■ **YOUR TASK**
Look through the data for the string "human". Copy every line where it is found.

▬▬▬

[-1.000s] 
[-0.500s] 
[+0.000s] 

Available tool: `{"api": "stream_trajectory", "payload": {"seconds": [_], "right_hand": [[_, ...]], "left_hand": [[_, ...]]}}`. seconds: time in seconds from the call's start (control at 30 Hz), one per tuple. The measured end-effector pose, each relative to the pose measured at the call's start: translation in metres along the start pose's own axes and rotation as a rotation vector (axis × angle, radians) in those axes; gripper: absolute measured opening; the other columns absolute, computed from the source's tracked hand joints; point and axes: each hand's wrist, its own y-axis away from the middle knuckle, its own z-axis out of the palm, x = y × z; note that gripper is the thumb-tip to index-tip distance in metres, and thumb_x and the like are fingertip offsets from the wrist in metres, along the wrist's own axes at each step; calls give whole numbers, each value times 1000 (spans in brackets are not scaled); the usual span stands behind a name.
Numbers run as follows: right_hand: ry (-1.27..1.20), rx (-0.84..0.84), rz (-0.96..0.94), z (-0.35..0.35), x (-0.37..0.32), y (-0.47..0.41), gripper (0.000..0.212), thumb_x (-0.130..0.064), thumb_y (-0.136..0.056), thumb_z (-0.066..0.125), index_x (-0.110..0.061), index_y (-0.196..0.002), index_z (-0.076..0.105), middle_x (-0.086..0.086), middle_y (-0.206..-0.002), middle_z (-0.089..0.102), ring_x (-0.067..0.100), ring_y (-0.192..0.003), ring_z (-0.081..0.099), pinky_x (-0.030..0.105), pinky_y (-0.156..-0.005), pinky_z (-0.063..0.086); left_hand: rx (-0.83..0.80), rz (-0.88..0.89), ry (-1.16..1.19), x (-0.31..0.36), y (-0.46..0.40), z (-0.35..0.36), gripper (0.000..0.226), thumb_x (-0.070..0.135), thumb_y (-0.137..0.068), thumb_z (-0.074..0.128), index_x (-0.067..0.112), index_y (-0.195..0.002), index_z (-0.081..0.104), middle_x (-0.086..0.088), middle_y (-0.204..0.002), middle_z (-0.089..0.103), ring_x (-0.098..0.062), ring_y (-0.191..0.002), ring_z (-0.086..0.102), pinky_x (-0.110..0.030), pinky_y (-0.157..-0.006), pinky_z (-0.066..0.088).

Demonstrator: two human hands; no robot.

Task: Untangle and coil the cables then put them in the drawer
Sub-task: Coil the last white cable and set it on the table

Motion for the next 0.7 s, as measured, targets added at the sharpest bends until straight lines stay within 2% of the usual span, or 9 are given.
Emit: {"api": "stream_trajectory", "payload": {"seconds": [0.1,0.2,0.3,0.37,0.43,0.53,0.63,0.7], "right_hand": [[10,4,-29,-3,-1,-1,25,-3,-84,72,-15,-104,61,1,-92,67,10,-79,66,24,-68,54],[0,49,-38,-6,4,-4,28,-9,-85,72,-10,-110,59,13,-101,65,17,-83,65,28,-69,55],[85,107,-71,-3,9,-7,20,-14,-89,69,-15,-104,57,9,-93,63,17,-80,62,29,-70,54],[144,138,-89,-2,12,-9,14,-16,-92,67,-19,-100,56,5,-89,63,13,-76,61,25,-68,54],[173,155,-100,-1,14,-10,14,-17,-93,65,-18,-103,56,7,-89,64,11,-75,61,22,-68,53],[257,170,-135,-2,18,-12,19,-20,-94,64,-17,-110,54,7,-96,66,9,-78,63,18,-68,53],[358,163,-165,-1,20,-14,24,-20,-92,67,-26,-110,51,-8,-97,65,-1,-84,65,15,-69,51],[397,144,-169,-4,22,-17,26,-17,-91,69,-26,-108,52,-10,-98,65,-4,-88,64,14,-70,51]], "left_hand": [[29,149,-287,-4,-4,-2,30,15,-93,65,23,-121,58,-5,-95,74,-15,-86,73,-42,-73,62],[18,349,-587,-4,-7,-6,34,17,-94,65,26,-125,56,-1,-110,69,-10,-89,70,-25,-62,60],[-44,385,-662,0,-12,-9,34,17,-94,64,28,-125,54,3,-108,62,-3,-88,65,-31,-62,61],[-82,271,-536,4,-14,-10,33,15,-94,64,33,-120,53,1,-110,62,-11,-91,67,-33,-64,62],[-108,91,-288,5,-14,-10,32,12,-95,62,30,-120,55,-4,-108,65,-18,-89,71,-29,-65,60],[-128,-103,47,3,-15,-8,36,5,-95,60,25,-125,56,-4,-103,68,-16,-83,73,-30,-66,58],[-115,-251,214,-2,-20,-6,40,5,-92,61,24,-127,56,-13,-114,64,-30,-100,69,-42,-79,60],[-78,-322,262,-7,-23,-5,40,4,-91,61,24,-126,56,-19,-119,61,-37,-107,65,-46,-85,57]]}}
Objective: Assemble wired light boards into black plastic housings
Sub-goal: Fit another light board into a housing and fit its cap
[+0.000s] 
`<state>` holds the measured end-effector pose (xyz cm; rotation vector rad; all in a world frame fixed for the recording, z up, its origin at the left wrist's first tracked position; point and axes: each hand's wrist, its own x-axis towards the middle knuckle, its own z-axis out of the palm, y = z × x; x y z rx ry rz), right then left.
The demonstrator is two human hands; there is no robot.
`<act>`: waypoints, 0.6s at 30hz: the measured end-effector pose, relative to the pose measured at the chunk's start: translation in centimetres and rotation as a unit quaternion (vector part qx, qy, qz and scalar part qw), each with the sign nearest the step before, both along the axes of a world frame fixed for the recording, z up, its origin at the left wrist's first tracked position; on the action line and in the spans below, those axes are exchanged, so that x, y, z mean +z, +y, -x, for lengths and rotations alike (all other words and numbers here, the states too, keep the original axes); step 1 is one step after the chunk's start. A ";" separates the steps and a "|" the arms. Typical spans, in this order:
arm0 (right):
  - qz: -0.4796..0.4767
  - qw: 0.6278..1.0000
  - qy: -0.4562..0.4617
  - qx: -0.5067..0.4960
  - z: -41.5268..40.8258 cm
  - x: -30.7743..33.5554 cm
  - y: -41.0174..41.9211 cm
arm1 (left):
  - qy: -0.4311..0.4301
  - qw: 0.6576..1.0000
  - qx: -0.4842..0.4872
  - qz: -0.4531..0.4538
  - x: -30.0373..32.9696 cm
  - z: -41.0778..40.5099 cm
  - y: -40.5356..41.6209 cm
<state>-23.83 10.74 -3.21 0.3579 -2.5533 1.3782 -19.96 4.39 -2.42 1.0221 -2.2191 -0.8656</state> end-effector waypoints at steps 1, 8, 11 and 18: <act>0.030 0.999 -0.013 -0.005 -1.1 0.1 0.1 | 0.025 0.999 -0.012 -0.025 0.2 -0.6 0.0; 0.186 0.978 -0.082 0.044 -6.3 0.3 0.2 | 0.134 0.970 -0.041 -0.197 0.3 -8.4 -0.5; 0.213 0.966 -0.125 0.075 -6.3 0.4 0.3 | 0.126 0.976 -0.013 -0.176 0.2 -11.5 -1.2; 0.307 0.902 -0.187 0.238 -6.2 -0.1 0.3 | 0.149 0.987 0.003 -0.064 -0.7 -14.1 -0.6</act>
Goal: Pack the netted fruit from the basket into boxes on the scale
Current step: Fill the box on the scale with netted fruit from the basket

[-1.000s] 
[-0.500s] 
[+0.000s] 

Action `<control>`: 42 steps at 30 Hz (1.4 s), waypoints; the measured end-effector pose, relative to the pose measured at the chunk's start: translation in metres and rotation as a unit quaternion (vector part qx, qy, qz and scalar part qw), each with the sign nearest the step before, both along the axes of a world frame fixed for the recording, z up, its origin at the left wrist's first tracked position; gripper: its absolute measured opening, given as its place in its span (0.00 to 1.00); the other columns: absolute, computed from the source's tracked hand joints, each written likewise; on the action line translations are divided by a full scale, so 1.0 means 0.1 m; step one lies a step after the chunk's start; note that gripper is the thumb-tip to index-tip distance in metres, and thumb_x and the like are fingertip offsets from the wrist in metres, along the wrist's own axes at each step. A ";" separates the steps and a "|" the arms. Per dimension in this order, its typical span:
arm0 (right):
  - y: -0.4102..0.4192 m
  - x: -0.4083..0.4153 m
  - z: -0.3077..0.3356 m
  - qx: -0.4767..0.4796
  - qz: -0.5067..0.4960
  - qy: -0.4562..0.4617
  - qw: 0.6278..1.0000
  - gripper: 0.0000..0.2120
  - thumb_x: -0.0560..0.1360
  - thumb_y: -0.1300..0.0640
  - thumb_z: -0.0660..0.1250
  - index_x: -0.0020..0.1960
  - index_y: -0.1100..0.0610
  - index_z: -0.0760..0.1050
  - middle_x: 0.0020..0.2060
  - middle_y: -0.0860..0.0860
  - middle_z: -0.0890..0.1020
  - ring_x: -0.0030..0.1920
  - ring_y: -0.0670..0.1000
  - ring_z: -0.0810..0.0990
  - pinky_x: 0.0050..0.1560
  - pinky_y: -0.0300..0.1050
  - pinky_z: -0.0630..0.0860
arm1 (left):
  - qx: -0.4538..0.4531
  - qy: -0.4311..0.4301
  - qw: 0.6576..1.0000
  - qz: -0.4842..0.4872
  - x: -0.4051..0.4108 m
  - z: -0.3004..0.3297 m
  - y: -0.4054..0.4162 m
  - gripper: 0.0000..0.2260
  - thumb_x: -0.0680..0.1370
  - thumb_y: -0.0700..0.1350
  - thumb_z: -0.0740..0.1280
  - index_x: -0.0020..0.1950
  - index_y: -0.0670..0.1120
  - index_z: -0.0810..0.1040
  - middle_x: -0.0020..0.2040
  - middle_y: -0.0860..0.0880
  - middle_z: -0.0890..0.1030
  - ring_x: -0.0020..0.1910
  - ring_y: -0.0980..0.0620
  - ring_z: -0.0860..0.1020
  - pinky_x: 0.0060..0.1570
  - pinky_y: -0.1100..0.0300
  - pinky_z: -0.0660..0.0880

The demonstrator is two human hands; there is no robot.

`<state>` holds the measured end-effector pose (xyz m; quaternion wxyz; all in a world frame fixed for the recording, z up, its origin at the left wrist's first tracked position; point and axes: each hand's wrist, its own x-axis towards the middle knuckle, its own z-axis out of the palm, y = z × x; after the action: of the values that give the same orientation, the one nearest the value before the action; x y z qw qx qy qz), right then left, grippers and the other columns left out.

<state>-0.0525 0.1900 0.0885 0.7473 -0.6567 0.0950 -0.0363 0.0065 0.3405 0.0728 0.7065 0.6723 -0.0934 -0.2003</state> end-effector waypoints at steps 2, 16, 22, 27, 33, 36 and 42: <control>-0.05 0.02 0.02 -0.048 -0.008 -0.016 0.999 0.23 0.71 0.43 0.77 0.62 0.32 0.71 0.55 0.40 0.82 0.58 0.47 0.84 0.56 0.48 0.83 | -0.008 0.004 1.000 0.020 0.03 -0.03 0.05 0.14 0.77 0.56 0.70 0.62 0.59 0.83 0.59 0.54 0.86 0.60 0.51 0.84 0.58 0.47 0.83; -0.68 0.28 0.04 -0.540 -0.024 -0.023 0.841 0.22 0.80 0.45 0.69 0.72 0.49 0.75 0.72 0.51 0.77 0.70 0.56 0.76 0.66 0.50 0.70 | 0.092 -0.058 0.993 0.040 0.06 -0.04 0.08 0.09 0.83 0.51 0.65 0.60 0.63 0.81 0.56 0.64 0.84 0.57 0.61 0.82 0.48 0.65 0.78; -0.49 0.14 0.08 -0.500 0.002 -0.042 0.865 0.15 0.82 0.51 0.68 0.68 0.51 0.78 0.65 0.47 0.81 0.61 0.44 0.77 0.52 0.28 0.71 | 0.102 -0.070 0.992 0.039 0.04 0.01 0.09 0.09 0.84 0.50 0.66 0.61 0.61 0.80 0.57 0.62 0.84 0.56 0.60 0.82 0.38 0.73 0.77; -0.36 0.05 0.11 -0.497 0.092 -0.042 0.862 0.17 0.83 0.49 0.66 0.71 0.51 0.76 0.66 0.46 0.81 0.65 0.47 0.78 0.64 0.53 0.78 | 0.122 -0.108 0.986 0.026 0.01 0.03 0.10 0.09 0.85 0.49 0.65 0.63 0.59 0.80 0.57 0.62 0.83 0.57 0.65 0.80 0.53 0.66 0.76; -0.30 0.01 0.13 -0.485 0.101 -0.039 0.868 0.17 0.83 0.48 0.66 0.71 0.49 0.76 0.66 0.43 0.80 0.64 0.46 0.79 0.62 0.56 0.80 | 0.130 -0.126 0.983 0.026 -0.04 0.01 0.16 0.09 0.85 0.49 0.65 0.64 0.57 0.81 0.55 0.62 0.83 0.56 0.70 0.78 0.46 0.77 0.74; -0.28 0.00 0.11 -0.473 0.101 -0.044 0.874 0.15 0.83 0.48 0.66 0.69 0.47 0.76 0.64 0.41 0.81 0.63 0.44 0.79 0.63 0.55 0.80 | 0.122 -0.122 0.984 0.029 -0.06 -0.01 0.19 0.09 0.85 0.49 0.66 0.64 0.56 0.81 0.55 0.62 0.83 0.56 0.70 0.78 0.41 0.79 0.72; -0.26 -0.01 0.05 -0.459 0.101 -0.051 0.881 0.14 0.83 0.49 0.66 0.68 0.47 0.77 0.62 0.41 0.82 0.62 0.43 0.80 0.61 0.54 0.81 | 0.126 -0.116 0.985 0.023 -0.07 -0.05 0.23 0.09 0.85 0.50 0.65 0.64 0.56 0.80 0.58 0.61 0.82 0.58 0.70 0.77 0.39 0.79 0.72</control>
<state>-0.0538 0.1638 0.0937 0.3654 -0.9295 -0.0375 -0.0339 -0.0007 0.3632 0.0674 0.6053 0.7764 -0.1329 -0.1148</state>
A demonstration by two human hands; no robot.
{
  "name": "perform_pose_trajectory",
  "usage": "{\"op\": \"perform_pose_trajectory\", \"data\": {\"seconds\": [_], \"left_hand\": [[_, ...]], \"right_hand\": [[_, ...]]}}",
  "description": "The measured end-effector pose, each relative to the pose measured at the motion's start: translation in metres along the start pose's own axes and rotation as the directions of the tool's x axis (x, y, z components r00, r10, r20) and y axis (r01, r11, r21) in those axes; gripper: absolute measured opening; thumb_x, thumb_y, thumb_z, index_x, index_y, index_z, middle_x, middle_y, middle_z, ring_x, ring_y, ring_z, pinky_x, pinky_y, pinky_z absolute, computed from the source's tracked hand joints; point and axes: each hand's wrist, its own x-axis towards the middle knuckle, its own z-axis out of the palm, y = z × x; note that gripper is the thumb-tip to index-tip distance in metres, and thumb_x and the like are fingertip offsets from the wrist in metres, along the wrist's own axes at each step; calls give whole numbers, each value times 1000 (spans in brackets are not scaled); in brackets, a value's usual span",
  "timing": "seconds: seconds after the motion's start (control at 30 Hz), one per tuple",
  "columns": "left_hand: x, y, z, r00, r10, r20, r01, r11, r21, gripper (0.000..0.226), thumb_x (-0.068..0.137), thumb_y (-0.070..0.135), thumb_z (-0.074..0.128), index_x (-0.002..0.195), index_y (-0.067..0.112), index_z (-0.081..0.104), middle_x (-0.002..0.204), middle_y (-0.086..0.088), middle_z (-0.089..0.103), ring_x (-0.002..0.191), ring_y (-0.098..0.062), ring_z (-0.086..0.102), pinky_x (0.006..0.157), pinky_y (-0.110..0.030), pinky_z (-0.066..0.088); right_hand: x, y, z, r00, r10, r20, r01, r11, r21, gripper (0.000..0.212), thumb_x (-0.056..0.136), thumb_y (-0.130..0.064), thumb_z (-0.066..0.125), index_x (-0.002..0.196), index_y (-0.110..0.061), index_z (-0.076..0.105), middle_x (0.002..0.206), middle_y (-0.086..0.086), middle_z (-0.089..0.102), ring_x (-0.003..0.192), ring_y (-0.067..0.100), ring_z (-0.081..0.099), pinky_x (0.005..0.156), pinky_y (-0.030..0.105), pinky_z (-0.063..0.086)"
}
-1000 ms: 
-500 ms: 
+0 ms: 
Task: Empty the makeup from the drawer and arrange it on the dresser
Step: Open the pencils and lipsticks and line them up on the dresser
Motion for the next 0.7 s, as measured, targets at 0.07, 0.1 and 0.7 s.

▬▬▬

■ **EXERCISE RESULT**
Demonstrator: two human hands; no robot.
The demonstrator is two human hands; there is no robot.
The demonstrator is two human hands; there is no robot.
A demonstration by two human hands; no robot.

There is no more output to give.